The above list just scratches the surface of available online downloadable resources for Outreach efforts in archaeology and museums.  What other downloads have you found particularly useful?

Wellness and Museums

With a quadrupling of childhood obesity in the last 40 years, food and wellness seem to be all over the museum world of late.

  • A recent blog post at the Center for the Future of Museums by David Curry reports on last month’s Feeding the Spirit: Museums, Food and Community held in Pittsburgh, Pennsylvania.   The meeting was organized through a collaboration of institutions ranging from the Phipps Conservatory and Botanical Garden to the Association of Children’s Museums.  Curry notes that his “. . . key observation (which I am still reflecting on) is about how rich the collaborative networks were that underpinned all these projects.”
  • The current issue of Museums & Social Issues addresses Pursuing Wellness.  The volume draws on museums focused in science, art, health care, agriculture, and outreach projects such as the Field Museum’s Division of Environment, Culture and Conservation.
  • The Institute of Museums and Library Services’s  Let’s Move! Museums & Gardens initiative dovetails with the program sponsored by First Lady Michelle Obama.  The Let’s Move’s October 2011 newsletter lists nearly 500 institutions that launched activities around the initiative. Twenty-five percent of those  institutions are Children or Youth Museums.
  • The Dallas Crow Collection now hosts a Yoga for Youth activity to “provide family programming using original art, stories, music, and sensory integrated activities to align healthy Minds, Bodies, Hearts through Art.”
  • The Museums Association in the UK calls for the integration of museum visits into the measures of “wellbeing” from the Office of National Statistics.
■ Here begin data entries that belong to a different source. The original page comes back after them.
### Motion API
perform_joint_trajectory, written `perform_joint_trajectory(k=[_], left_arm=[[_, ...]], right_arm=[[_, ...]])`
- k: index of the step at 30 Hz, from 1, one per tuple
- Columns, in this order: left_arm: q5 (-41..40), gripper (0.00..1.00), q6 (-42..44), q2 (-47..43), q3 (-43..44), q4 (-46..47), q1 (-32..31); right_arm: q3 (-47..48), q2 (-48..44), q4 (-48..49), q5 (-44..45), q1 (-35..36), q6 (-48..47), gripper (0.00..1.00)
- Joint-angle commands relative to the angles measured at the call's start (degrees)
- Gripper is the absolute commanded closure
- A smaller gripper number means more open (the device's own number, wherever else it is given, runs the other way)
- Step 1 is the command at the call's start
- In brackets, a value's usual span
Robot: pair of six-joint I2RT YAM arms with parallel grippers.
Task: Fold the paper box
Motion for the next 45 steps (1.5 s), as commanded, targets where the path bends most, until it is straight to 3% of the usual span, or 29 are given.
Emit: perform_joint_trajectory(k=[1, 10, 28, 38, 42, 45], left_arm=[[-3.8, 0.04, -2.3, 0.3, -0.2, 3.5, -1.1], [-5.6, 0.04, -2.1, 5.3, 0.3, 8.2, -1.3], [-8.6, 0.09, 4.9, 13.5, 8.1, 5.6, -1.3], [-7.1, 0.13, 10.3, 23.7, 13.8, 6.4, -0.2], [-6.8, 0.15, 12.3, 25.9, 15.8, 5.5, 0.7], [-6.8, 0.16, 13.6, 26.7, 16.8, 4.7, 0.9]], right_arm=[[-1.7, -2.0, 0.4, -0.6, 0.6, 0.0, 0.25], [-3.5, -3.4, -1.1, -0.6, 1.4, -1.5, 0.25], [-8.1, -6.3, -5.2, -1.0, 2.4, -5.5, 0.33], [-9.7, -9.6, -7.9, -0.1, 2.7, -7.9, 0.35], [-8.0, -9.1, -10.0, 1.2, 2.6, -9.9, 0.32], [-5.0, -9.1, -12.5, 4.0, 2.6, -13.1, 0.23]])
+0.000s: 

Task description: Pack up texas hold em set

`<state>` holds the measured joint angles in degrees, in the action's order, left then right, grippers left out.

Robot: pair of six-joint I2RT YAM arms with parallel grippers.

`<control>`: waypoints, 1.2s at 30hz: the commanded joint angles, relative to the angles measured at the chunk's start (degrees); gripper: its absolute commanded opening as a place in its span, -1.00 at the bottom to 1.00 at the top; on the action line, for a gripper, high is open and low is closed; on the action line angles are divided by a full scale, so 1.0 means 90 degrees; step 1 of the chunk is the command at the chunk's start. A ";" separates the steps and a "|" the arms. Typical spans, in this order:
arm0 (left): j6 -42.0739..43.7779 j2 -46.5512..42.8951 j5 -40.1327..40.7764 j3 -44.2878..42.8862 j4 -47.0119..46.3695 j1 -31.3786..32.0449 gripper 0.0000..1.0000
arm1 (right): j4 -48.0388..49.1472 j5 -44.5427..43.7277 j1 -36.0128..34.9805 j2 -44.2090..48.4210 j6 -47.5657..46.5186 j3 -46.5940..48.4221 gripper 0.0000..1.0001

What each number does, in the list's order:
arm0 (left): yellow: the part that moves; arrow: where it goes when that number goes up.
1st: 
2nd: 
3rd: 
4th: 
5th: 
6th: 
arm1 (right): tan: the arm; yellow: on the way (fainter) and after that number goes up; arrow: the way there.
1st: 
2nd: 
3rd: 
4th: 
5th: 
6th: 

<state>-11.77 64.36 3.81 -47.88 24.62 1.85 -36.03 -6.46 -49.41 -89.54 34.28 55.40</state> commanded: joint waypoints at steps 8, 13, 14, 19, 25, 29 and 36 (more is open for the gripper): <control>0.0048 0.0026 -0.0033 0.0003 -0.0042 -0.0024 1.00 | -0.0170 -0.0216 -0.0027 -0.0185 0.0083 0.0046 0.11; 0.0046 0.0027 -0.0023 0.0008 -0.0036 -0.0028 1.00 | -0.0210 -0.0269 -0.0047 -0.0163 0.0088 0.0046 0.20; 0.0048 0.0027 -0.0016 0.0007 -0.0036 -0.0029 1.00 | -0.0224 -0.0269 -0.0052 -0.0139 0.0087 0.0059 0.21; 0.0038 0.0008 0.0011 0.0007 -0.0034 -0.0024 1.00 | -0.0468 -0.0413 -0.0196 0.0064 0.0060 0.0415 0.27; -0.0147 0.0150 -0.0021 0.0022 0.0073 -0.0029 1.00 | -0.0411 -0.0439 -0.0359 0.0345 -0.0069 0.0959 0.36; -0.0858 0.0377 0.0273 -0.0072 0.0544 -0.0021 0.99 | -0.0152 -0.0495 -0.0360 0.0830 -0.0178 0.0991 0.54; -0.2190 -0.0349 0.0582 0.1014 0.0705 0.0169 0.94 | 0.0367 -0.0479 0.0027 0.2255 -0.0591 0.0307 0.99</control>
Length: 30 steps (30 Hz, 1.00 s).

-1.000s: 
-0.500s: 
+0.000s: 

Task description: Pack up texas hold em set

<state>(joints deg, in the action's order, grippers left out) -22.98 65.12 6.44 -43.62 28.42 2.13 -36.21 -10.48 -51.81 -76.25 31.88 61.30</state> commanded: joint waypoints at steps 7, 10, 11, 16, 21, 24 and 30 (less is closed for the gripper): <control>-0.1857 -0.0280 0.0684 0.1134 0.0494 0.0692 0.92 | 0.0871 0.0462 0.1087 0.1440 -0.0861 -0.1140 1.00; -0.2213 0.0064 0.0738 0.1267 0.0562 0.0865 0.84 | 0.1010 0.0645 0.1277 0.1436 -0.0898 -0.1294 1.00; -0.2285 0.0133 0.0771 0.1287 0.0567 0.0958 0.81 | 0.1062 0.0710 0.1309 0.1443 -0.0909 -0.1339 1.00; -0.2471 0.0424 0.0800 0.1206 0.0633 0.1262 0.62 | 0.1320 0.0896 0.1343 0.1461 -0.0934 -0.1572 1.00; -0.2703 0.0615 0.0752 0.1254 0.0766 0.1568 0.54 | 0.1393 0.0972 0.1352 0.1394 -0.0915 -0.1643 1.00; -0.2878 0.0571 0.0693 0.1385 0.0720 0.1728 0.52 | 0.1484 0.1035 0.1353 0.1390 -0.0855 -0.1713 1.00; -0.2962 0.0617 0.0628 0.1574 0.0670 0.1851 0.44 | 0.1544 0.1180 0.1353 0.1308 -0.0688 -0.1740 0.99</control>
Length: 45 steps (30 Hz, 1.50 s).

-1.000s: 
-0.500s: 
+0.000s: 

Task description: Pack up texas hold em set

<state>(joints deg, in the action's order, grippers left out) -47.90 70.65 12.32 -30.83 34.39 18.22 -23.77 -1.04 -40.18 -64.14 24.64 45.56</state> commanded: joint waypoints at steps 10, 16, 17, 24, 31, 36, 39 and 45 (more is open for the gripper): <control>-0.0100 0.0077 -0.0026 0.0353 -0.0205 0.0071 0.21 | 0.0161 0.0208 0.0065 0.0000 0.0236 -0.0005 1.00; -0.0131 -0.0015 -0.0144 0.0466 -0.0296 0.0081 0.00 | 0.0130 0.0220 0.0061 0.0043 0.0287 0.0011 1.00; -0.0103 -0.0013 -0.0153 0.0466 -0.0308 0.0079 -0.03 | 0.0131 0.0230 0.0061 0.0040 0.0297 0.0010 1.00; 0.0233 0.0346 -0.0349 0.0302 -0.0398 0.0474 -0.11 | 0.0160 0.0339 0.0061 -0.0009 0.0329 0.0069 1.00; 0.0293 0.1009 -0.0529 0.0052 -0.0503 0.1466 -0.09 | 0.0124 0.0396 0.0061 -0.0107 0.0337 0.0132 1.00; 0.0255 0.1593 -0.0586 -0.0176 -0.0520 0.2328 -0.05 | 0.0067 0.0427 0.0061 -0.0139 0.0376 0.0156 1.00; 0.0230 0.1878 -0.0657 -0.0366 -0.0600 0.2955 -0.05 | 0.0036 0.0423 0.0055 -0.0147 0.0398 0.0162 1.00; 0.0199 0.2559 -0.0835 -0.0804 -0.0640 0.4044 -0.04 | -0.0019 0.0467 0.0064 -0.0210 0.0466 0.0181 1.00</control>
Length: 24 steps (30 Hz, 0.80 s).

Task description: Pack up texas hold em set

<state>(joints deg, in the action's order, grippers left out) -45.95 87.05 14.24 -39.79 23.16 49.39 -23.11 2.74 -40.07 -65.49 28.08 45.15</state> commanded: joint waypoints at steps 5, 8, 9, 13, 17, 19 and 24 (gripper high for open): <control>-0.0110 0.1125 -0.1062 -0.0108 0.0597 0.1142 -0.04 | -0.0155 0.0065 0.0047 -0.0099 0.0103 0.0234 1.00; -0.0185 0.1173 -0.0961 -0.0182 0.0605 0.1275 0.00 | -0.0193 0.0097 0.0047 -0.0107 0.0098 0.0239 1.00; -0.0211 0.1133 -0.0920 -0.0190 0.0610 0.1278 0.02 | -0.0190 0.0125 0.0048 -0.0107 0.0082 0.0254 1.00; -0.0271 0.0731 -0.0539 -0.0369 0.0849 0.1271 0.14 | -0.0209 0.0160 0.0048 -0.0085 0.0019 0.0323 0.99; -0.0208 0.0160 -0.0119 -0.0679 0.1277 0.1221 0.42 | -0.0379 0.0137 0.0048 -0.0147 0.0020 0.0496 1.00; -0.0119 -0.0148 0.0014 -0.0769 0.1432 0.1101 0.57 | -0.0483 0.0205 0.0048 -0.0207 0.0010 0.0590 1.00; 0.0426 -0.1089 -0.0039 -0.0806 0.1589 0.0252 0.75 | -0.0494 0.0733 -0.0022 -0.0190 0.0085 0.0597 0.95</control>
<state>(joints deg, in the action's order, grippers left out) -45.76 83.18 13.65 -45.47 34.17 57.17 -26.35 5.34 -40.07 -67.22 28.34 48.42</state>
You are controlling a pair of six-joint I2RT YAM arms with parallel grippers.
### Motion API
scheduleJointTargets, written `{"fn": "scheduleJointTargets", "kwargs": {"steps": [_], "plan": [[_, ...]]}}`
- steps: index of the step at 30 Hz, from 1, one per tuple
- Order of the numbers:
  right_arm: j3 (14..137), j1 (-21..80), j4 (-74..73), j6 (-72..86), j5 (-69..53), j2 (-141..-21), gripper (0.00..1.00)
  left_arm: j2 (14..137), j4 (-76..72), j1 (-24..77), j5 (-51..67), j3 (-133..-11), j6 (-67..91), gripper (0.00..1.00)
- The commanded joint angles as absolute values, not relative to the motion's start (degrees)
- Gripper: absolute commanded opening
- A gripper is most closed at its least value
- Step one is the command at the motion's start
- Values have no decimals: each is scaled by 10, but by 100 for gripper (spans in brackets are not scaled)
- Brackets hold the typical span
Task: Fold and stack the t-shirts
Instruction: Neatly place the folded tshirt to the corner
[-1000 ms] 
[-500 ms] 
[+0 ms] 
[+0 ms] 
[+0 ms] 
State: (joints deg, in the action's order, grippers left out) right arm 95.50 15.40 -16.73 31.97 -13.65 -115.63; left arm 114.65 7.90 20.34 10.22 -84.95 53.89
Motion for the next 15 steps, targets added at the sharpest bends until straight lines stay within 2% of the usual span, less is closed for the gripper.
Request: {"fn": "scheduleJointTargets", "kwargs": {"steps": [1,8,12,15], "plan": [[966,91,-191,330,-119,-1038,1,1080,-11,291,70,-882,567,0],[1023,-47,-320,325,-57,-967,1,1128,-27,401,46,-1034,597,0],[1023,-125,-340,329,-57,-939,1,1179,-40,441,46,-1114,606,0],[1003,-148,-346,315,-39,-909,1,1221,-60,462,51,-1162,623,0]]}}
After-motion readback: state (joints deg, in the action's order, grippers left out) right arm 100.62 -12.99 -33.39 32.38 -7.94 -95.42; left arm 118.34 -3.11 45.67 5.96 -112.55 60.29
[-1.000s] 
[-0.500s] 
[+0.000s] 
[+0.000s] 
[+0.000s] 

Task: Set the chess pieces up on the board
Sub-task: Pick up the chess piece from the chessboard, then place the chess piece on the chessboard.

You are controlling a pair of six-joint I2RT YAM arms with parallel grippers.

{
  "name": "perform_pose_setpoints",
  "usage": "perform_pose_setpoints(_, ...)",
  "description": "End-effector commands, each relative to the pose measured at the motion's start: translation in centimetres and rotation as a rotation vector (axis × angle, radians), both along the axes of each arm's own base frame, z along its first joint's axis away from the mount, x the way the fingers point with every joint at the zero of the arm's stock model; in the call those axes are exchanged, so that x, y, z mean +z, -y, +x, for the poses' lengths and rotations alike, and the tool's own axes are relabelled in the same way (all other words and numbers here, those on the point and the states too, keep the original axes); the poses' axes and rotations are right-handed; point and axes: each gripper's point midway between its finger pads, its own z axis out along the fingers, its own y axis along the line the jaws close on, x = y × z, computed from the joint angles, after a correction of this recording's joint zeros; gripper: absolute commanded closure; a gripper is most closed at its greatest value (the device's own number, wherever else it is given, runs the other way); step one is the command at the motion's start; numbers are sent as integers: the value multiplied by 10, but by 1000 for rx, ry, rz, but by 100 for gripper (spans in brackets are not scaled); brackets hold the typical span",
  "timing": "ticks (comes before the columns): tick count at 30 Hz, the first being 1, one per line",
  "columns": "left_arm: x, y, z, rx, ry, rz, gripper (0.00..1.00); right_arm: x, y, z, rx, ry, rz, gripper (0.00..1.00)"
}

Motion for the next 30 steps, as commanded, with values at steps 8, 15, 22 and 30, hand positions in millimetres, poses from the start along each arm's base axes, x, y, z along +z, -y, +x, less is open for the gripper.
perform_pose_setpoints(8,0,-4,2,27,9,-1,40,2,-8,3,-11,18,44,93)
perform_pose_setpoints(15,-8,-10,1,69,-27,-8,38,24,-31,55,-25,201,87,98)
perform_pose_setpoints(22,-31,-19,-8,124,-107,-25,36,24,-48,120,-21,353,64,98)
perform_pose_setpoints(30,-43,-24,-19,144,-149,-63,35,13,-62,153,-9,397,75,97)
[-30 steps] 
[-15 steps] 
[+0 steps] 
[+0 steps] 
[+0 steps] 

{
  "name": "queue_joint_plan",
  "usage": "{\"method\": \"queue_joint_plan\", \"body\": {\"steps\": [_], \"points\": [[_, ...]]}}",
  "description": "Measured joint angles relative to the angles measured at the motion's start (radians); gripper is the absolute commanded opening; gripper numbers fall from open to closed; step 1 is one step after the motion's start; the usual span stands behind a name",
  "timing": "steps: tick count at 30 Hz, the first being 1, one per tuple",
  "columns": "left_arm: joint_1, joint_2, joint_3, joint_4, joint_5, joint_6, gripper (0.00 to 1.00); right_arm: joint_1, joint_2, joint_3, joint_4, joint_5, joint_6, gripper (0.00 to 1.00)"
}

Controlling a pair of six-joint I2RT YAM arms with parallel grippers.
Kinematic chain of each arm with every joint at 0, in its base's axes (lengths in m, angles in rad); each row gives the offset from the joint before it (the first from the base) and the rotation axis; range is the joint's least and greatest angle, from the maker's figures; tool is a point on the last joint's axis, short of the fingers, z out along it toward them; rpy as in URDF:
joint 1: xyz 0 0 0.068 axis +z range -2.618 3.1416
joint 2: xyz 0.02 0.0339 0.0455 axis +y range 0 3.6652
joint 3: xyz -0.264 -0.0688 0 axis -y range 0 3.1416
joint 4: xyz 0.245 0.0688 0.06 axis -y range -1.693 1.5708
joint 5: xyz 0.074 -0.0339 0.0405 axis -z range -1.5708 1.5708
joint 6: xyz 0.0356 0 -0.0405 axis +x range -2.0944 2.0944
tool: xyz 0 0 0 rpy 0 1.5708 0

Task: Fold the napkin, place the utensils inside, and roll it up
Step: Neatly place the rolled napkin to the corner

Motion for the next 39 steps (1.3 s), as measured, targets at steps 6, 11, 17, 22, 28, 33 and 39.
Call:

The wellbeing theme flows directly from the American Association of Museum‘s 2002 publication Mastering Civic Engagement: A Challenge to Museums.   In that volume Ellen Hirzy (2002:9) considers civic engagement to mean “ . . . when the museum and community intersect – in a subtle and overt way, over time, and as an accepted and natural way of doing business.”  She also argues (2002:16) that “Working together or diversifying audiences is not enough. What is needed are reciprocal, co-created relationships that connect the assets and purposes of organizations.”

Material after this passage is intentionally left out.